Closed jelstongreen closed 2 years ago
@jelstongreen Thanks for opening, and providing the clear reproduction case. Given the log message you're seeing, it looks like the concat()
call gets skipped over entirely. I'm not sure why that would be...
Which version of dbt_utils
do you have installed? I'm not able to reproduce this locally using the latest version. I see dbt correctly calling spark__concat
, and including it in the rendered code:
# packages
packages:
- package: dbt-labs/dbt_utils
version: 0.9.2
{% set native_query = hash(concat(['a','b','c'])) %}
{{ log("Without namespace: " ~ native_query, info=True) }}
{% set dbt_utils_query = dbt_utils.hash(dbt_utils.concat(['a','b','c'])) %}
{{ log("With dbt_utils namespace: " ~ dbt_utils_query, info=True) }}
SELECT 1
$ dbt parse
17:37:38 Running with dbt=1.2.1
17:37:38 Start parsing.
17:37:38 Dependencies loaded
17:37:38 ManifestLoader created
17:37:38 Without namespace: md5(cast(concat(a, b, c) as string))
17:37:38 Warning: the `concat` macro is now provided in dbt Core. It is no longer available in dbt_utils and backwards compatibility will be removed in a future version of the package. Use `concat` (no prefix) instead. The test.my_model model triggered this warning.
17:37:38 Warning: the `hash` macro is now provided in dbt Core. It is no longer available in dbt_utils and backwards compatibility will be removed in a future version of the package. Use `hash` (no prefix) instead. The test.my_model model triggered this warning.

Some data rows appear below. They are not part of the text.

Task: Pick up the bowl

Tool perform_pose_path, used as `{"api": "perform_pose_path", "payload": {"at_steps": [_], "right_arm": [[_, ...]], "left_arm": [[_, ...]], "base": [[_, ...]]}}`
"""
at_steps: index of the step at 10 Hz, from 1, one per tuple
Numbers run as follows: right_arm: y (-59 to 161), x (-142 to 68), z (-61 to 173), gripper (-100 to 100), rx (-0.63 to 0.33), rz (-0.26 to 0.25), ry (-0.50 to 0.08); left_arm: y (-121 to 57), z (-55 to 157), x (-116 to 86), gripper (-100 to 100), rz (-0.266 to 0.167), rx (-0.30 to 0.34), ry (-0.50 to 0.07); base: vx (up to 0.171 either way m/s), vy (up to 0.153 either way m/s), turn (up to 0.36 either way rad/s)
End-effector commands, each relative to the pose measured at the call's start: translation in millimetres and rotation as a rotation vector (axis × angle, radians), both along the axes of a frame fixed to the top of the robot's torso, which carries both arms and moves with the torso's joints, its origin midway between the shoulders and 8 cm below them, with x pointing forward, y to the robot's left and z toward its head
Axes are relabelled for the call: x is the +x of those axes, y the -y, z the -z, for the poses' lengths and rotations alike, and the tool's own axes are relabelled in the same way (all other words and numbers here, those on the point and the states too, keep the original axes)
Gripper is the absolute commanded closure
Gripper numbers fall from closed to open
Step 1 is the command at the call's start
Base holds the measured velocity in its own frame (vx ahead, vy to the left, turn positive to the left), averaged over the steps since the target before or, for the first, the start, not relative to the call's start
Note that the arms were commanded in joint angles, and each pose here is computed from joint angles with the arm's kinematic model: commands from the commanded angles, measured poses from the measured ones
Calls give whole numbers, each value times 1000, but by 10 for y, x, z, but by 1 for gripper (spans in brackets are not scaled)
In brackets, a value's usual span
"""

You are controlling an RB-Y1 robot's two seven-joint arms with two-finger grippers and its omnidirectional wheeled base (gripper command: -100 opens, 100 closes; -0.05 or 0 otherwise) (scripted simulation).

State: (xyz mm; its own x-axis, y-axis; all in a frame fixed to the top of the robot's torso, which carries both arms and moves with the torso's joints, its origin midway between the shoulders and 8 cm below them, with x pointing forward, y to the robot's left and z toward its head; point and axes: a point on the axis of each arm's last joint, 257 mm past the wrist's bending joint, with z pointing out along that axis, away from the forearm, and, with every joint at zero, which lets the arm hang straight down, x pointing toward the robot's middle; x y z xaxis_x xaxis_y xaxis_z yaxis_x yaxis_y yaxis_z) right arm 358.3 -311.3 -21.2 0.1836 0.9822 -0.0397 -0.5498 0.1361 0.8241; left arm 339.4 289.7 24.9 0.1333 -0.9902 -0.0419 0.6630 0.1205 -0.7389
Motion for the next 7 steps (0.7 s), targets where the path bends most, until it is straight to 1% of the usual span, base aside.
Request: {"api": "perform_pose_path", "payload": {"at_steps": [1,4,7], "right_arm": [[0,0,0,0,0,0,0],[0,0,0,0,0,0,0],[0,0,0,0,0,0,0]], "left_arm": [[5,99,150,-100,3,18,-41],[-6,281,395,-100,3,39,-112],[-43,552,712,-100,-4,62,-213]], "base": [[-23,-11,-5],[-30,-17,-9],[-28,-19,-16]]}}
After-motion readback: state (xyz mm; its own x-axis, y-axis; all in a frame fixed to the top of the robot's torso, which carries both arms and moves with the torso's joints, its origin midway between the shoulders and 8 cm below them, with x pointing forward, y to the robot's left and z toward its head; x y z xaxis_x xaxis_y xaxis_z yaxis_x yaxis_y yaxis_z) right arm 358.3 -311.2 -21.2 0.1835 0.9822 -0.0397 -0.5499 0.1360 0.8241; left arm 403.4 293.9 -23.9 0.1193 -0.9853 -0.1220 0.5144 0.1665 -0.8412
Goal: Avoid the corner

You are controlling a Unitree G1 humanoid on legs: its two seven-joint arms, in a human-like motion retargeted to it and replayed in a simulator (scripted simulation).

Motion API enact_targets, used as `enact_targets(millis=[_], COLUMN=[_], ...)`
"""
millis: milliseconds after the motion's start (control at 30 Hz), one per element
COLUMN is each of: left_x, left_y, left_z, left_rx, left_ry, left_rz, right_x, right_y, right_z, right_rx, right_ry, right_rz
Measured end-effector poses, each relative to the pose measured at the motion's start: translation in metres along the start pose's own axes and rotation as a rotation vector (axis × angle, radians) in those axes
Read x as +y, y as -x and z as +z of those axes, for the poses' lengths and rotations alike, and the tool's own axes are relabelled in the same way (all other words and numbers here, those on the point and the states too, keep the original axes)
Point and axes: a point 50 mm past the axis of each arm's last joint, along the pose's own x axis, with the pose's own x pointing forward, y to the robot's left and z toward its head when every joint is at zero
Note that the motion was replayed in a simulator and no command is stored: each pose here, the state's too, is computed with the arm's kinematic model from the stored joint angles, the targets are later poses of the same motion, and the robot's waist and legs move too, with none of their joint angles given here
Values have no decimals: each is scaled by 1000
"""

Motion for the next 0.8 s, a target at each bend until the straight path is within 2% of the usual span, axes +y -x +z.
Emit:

17:37:38 With dbt_utils namespace: md5(cast(concat(a, b, c) as string))
17:37:38 Manifest loaded
17:37:38 Manifest checked
17:37:38 Flat graph built
17:37:38 Manifest loaded
17:37:38 Performance info: target/perf_info.json
17:37:38 Done.
...
Hey @jtcohen6 thanks for looking into this! These are my packages:
packages:
- package: dbt-labs/dbt_utils
version: 0.9.2
- package: dbt-labs/spark_utils
version: 0.3.0
- package: dbt-labs/codegen
version: 0.8.0
- package: brooklyn-data/dbt_artifacts
version: 2.0.0
I'm thinking this could be do with my dispatch config which I've not really updated since first starting out with dbt - does this need to be amended?
dispatch:
- macro_namespace: dbt_utils
search_order:
- my_project
- spark_utils
- dbt_utils
@jelstongreen Yeah! What happens if you remove that dispatch
config entirely? The migration of utility macros into dbt-core
should mean that "shim" packages like spark_utils
are no longer needed here
@jtcohen6 Unfortunately no change with that section removed:
23:47:14 Running with dbt=1.2.1
23:47:14 Start parsing.
23:47:14 Dependencies loaded
23:47:14 ManifestLoader created
23:47:17 Without namespace md5(cast(a, b, c as string))

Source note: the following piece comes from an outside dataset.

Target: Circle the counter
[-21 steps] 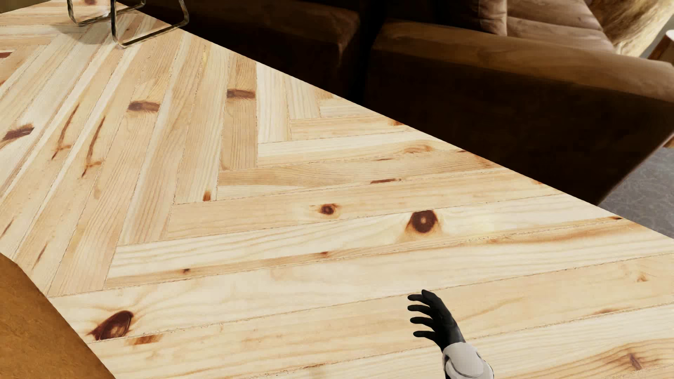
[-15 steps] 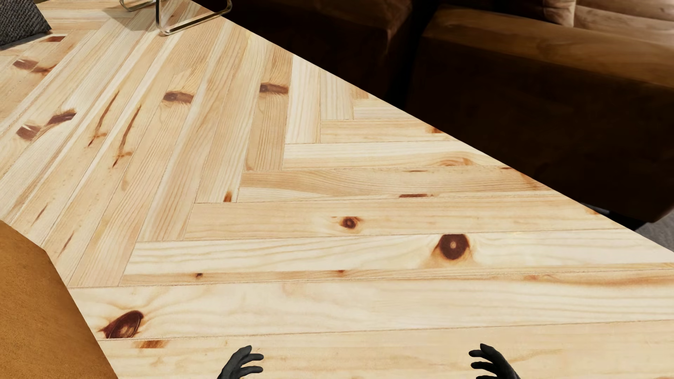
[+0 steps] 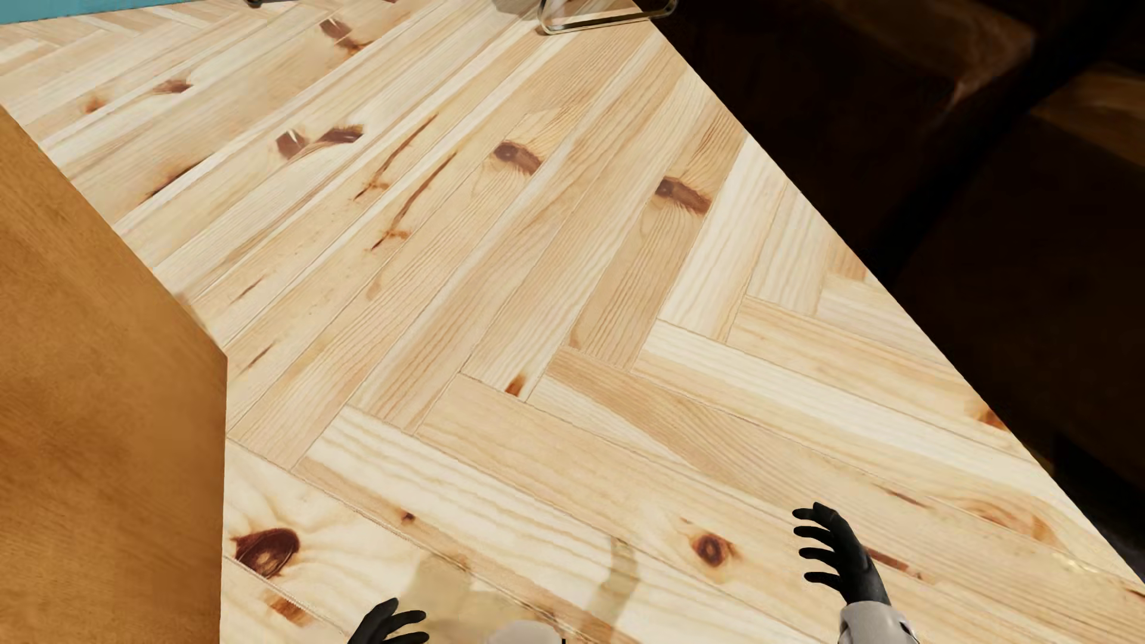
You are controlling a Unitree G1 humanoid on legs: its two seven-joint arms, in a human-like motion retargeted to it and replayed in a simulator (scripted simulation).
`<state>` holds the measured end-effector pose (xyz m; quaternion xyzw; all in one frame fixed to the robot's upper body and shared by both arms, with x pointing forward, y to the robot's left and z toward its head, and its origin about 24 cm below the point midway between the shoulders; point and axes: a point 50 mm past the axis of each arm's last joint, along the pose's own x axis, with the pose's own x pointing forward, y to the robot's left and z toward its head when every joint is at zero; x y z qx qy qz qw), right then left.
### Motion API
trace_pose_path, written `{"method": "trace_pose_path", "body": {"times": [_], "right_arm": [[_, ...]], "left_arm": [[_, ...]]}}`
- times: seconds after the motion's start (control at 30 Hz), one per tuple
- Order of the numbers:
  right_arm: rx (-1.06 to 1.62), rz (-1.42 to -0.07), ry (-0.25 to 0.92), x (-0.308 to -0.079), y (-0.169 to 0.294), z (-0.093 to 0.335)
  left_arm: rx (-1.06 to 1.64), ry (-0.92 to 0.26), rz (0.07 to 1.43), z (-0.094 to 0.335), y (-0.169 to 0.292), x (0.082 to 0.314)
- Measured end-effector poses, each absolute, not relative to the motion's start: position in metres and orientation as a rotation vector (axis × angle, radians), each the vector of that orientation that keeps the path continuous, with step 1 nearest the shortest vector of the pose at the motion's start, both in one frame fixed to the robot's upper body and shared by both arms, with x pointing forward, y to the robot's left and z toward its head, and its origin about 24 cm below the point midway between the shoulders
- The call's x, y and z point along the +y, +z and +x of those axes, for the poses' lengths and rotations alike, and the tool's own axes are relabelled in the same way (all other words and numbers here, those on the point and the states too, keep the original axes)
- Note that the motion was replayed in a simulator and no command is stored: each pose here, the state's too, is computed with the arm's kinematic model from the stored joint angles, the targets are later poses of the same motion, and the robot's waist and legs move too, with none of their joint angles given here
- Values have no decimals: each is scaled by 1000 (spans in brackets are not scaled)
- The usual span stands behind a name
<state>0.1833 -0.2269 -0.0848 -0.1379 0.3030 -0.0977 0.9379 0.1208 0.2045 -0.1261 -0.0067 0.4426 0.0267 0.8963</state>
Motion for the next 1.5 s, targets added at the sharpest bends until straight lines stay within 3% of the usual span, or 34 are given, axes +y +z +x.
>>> {"method": "trace_pose_path", "body": {"times": [0.07,0.1,0.23,0.27,0.3,0.43,0.5,0.57,0.63,0.7,0.77,0.83,0.9,0.93,1.0,1.07,1.13,1.17,1.23,1.27,1.3,1.43,1.5], "right_arm": [[493,-178,-145,-173,-75,218],[480,-165,-101,-159,-78,213],[761,-318,-99,-226,-114,133],[804,-362,-110,-245,-115,129],[780,-355,-145,-248,-111,141],[533,-218,-82,-184,-81,202],[546,-187,-29,-162,-87,198],[692,-235,-61,-193,-107,159],[874,-292,-113,-225,-121,111],[909,-288,-138,-230,-125,102],[770,-322,-206,-254,-108,134],[585,-255,-173,-218,-87,186],[470,-209,-48,-169,-70,221],[489,-213,2,-158,-78,216],[630,-244,0,-181,-104,168],[770,-357,-46,-229,-116,127],[812,-363,-138,-243,-114,130],[775,-324,-170,-231,-108,152],[570,-200,-120,-180,-77,213],[518,-144,-80,-162,-77,221],[518,-151,-35,-162,-86,204],[769,-292,-26,-222,-116,121],[801,-361,-103,-250,-115,122]], "left_arm": [[1086,12,132,73,-145,207],[1152,12,187,59,-151,208],[937,136,124,123,-127,196],[925,119,100,124,-127,192],[962,79,97,119,-134,194],[1056,121,122,81,-137,220],[1156,85,224,58,-147,225],[1086,189,182,77,-143,226],[917,132,176,128,-129,199],[781,67,181,166,-111,185],[836,7,165,147,-119,194],[982,69,147,97,-130,225],[1155,93,173,52,-145,220],[1209,73,202,48,-151,214],[1114,137,152,81,-143,206],[955,149,46,124,-130,185],[956,83,-5,113,-135,184],[952,59,-11,106,-133,193],[1028,39,57,78,-137,211],[1136,16,124,56,-148,214],[1172,44,155,54,-151,217],[965,174,189,134,-126,204],[954,116,172,144,-125,198]]}}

23:47:17 Warning: the `concat` macro is now provided in dbt Core. It is no longer available in dbt_utils and backwards compatibility will be removed in a future version of the package. Use `concat` (no prefix) instead. The datalake_models.test model triggered this warning.
23:47:17 Warning: the `hash` macro is now provided in dbt Core. It is no longer available in dbt_utils and backwards compatibility will be removed in a future version of the package. Use `hash` (no prefix) instead. The datalake_models.test model triggered this warning.
23:47:17 With dbt_utils namespace: md5(cast(concat(a, b, c) as string))
23:47:31 Manifest loaded
23:47:31 Manifest checked
23:47:32 Flat graph built
23:47:32 Manifest loaded
23:47:32 Performance info: target/perf_info.json
23:47:32 Done.
I've worked this one out:
We had an internal macro called concat
which when we were using dbt_utils.concat would not conflict because of the explicit namespace. This was the same for all packages which prefixed their use of concat
with dbt_utils
. However, as these packages now use concat
with no package prefix it was conflicting with our internal macro. I'm not sure why our internal macro would just not provide any output at all in this case but I have renamed the macro to something more unique to our use case (concatenation with affixes).
Probably no need for any resolution here although it would be handy to know if an internal macro is conflicting with a built in macro of the same name, particularly after a version change as can be difficult to determine otherwise. Thanks for your help @jtcohen6 !
@jelstongreen Ah, thanks for the update!
Definitely open to thinking about how it could be easier to debug these ones in the future. It's true that there's more possibility for namespace collision when calling macros from the global namespace, though with the benefit of making it simpler for folks to override specific macro behavior when they see the need.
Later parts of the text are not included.